■ **Exercise**:
From the top of the records below, return each line exactly, ending with the line that contains "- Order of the".

** Given data follows **

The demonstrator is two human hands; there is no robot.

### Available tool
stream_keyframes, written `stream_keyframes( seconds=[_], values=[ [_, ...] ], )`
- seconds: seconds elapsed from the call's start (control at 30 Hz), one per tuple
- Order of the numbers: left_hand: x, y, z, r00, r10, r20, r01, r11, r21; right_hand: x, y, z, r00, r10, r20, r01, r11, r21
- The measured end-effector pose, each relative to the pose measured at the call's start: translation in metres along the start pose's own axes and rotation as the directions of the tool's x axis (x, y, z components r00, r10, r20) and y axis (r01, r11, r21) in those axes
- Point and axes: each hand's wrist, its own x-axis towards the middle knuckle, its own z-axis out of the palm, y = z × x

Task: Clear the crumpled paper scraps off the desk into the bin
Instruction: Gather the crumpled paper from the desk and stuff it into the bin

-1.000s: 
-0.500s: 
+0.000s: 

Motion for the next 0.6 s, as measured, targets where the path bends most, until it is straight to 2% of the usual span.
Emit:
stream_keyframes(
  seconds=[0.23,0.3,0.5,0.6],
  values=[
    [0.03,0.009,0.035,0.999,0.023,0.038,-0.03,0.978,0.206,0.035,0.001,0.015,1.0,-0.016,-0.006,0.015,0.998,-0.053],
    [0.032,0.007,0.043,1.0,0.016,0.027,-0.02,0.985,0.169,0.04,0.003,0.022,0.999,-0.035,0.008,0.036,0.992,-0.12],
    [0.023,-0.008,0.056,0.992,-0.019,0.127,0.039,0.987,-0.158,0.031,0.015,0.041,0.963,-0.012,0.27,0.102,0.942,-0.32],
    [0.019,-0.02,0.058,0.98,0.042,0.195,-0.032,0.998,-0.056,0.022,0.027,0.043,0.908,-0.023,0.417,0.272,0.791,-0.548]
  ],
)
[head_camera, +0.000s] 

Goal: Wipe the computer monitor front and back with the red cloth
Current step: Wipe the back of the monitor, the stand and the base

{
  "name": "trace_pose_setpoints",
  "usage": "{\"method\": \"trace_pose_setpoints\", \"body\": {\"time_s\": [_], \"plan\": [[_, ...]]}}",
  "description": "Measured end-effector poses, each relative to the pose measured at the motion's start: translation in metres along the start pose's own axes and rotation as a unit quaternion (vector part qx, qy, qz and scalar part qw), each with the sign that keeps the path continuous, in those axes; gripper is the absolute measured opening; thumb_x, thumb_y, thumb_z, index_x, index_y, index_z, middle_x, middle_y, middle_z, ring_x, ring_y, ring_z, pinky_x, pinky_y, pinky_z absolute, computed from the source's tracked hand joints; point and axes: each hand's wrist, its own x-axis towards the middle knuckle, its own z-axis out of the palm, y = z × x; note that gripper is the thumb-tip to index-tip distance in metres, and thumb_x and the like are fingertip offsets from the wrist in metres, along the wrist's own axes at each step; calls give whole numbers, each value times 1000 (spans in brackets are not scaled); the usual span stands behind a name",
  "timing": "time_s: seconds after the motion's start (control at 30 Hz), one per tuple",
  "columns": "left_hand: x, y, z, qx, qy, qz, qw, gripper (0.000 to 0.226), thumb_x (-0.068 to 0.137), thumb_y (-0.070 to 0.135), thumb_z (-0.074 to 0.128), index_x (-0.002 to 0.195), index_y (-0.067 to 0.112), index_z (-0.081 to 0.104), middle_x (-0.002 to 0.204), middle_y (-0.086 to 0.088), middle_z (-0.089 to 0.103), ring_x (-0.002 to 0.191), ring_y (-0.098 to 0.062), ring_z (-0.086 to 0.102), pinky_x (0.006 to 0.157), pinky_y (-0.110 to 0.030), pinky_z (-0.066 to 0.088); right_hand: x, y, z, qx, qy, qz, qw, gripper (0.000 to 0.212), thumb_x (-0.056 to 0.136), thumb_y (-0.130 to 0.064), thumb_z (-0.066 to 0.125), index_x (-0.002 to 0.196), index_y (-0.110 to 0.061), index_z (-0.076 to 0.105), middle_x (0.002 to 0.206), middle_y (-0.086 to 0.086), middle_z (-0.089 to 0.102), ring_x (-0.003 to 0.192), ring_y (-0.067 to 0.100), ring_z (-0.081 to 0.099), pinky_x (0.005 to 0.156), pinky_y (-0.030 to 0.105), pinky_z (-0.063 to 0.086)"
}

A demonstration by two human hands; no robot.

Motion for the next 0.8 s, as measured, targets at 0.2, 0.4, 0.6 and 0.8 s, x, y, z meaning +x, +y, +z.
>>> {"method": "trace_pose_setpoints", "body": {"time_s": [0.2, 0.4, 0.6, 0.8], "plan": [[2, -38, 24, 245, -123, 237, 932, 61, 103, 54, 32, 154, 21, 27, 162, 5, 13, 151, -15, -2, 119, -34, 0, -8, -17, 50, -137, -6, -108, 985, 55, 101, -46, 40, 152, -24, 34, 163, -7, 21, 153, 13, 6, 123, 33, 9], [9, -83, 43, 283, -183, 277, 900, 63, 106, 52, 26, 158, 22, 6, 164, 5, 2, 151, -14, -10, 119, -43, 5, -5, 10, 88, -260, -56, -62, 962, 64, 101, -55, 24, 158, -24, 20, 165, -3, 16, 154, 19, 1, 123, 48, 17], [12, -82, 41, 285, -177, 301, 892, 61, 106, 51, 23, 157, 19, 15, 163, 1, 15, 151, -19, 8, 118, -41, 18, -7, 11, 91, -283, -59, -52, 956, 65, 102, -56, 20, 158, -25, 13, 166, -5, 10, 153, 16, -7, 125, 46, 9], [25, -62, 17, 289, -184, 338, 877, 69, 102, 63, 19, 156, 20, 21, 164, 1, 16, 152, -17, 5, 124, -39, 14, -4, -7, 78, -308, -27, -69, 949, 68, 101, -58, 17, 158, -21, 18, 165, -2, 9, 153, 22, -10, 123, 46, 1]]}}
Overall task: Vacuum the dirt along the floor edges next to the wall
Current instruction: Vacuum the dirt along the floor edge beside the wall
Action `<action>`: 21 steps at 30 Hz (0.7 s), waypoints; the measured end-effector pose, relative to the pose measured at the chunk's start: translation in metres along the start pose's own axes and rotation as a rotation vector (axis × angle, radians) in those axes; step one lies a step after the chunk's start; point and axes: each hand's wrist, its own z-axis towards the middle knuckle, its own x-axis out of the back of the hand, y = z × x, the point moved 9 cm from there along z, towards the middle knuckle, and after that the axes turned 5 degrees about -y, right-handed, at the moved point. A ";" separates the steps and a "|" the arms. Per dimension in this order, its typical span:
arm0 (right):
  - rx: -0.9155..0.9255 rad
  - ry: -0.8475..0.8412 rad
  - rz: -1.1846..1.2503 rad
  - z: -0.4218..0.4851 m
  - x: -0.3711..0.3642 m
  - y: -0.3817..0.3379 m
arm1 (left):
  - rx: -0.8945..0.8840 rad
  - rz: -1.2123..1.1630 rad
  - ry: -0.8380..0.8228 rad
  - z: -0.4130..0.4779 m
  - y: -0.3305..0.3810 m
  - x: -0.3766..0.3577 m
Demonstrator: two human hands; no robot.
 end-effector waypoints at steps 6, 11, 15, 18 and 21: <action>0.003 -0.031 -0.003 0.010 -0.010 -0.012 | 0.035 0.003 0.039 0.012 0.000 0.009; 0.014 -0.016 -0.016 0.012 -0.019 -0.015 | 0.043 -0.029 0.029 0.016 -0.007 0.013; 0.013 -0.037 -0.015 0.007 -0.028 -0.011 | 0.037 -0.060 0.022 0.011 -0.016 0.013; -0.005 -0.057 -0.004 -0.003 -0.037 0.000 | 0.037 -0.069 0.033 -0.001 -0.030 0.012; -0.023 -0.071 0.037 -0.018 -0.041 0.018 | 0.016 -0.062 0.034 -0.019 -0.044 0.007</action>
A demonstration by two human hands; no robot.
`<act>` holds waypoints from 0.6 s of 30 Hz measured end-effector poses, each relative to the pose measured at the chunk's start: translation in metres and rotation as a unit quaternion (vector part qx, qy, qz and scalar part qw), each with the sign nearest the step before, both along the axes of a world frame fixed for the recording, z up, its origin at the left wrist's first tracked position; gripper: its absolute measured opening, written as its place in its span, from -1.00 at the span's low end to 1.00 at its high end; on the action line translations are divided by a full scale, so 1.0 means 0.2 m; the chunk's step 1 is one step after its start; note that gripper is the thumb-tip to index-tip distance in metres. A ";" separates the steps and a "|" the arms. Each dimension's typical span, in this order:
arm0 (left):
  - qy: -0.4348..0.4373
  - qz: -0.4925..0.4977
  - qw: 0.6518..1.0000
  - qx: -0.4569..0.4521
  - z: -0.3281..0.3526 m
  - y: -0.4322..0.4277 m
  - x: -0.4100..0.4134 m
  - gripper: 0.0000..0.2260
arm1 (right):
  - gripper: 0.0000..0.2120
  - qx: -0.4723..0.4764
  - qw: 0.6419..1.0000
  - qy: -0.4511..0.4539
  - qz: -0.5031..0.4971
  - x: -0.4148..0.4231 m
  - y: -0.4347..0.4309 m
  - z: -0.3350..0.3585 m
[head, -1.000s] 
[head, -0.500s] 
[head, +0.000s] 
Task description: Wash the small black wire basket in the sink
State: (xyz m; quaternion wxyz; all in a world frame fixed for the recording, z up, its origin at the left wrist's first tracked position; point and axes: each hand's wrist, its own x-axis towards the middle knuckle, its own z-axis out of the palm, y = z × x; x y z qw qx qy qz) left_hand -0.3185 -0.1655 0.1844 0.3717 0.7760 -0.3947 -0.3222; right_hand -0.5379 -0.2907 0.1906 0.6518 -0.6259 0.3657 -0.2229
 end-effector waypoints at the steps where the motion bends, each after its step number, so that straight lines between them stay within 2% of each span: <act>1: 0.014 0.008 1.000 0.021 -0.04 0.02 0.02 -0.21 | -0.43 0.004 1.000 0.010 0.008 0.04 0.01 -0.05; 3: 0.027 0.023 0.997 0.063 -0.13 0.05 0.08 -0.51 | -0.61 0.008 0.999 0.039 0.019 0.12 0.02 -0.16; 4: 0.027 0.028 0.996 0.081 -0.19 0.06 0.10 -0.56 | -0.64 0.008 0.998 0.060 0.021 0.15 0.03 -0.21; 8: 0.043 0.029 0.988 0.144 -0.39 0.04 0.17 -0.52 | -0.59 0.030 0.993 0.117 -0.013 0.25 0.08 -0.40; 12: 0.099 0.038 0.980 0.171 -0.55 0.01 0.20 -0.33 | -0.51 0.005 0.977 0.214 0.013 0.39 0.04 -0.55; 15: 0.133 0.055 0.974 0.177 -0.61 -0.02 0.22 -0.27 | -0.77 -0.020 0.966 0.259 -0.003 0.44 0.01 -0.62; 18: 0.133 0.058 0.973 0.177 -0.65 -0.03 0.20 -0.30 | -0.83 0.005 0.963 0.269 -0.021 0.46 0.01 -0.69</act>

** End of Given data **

■ **Exercise answer**:
The demonstrator is two human hands; there is no robot.

### Available tool
stream_keyframes, written `stream_keyframes( seconds=[_], values=[ [_, ...] ], )`
- seconds: seconds elapsed from the call's start (control at 30 Hz), one per tuple
- Order of the numbers: left_hand: x, y, z, r00, r10, r20, r01, r11, r21; right_hand: x, y, z, r00, r10, r20, r01, r11, r21

There is nothing further to add to the answer.